» **Required work**: In the records below, find the line containing "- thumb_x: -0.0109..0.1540"; give it again exactly, along with every line that follows, and nothing else.

» **Excerpted records**:

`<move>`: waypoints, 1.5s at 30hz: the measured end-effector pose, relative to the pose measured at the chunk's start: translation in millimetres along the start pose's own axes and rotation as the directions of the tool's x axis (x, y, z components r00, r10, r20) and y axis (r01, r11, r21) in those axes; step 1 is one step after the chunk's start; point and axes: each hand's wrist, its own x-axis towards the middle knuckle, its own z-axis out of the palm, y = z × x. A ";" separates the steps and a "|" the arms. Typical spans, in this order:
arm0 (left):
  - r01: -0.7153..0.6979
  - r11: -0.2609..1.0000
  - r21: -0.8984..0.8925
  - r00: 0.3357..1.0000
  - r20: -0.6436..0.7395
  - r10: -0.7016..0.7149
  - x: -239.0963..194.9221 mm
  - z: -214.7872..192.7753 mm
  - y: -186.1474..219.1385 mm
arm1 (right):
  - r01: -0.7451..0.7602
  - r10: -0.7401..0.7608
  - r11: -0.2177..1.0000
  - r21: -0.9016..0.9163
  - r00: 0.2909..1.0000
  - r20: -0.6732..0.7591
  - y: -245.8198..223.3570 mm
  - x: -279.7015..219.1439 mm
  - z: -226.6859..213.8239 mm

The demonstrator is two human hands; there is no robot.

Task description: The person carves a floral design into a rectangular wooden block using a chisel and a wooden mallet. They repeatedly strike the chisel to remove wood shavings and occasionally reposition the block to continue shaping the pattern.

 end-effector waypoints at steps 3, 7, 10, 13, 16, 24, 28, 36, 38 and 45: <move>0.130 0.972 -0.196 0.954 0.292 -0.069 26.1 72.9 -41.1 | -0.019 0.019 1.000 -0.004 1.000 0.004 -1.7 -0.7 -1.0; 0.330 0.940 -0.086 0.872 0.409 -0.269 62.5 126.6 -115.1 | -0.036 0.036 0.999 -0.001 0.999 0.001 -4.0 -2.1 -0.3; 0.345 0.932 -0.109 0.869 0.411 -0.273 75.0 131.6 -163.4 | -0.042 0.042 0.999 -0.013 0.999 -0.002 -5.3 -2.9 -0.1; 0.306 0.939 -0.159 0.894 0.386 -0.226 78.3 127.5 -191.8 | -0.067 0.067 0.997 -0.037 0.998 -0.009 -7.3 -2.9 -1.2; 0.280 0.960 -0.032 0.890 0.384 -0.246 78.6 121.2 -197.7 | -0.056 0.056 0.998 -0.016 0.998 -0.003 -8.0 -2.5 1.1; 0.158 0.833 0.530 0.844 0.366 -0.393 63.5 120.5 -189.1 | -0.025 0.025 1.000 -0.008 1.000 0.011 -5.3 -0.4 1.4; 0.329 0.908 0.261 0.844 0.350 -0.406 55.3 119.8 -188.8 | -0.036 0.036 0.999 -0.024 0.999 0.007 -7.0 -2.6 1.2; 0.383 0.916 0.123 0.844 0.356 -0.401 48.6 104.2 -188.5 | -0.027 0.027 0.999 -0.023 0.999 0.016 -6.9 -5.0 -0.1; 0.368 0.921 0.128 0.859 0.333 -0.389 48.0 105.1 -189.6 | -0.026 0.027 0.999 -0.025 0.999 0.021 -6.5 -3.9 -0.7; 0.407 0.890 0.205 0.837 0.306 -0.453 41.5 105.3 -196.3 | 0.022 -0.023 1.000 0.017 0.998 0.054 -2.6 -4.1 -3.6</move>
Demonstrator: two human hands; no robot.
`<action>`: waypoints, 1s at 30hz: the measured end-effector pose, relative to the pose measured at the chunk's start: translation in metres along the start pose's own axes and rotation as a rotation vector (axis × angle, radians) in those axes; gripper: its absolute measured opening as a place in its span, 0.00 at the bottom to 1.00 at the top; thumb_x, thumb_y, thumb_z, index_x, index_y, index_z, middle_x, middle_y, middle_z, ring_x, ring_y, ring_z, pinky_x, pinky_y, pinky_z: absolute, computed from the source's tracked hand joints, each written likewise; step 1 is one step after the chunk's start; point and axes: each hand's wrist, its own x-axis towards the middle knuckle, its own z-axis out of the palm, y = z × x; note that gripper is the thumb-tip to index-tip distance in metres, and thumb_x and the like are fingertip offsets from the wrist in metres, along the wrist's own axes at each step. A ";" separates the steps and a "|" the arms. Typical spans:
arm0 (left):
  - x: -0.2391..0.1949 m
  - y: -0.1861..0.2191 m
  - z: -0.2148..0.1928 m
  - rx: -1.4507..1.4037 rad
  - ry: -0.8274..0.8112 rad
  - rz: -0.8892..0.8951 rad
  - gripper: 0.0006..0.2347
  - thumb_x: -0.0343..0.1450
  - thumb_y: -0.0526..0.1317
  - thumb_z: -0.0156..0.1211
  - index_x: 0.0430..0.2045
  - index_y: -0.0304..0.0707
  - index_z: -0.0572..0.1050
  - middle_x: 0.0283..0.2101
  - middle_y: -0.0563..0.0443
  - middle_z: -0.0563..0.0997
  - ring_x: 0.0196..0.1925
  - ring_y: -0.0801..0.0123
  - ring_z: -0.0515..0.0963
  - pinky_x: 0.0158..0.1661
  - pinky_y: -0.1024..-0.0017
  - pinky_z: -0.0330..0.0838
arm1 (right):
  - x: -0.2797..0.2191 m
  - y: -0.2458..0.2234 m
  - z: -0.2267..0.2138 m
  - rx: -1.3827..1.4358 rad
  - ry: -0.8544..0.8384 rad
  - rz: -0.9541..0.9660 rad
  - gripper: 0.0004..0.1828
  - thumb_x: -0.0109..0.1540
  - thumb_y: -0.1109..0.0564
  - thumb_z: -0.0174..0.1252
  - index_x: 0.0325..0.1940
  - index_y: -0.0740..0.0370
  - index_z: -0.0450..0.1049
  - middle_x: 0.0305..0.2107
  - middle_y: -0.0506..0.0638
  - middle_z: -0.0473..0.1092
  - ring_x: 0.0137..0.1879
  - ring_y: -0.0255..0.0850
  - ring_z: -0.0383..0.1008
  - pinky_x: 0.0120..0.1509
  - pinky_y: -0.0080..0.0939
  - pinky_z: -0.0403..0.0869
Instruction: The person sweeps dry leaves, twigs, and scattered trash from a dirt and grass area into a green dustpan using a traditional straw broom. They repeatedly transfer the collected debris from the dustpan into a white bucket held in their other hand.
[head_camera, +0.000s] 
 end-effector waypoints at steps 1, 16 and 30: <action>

» **Answer section**:
  - thumb_x: -0.0109..0.1540
  - thumb_y: -0.1109..0.0564
  - thumb_z: -0.0174..0.1252
  - index_x: 0.0325..0.1940
  - index_y: -0.0740..0.0370
  - index_z: -0.0450..0.1049
  - middle_x: 0.0305..0.2107
  - middle_y: -0.0506..0.0638
  - middle_z: -0.0473..0.1092
  - ring_x: 0.0137..0.1879
  - ring_y: -0.0255..0.0850
  - ring_z: -0.0383..0.1008
  - pinky_x: 0.0120..0.1509
  - pinky_y: -0.0080..0.0939
  - pinky_z: -0.0403..0.0869
Instruction: The person sweeps dry leaves, twigs, and scattered trash from a dirt and grass area into a green dustpan using a traditional straw broom. They repeatedly transfer the collected debris from the dustpan into a white bucket held in their other hand.
[head_camera, +0.000s] 
 end-effector waypoints at steps 1, 16 and 30: <action>

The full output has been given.